(WHAT IS BEING ASKED): Whenever a line of the material contains the string "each", it should be copied.

(EXERCISE DATA):

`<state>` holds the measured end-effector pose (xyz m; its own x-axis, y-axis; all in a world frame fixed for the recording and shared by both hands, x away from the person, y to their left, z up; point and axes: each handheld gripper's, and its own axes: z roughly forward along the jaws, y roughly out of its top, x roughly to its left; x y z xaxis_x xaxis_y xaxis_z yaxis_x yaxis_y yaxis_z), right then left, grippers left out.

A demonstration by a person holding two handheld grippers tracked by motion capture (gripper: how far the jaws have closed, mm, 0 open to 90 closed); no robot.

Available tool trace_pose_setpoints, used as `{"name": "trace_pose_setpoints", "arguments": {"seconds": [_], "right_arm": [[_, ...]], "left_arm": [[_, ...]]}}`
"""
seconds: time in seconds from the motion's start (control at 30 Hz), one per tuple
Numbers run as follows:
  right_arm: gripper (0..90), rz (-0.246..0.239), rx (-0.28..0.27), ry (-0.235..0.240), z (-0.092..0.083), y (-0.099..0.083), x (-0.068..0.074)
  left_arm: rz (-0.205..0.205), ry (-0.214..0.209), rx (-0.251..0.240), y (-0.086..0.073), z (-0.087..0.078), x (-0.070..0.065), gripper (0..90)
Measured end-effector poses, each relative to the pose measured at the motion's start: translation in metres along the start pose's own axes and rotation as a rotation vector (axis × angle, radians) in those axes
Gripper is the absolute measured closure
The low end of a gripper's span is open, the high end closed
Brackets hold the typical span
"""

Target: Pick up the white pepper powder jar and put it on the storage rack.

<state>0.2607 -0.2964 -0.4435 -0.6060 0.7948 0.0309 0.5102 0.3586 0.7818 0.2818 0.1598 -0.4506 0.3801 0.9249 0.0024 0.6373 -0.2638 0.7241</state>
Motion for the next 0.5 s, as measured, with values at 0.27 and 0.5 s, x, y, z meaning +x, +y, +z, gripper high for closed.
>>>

(ANSWER TO THE PROBLEM):
`<state>` holds the measured end-effector pose (xyz m; its own x-axis, y-axis; all in a world frame fixed for the recording and shared by both hands, x away from the person, y to their left, z up; point and axes: each handheld gripper's, and its own axes: z roughly forward along the jaws, y roughly out of its top, x roughly to its left; x y z xaxis_x xaxis_y xaxis_z yaxis_x yaxis_y yaxis_z), right then left, grippers left out.
Measured end-effector poses, each relative to the pose measured at the motion's start: translation in metres along the start pose's own axes and rotation as a rotation vector (axis × angle, radians) in those axes

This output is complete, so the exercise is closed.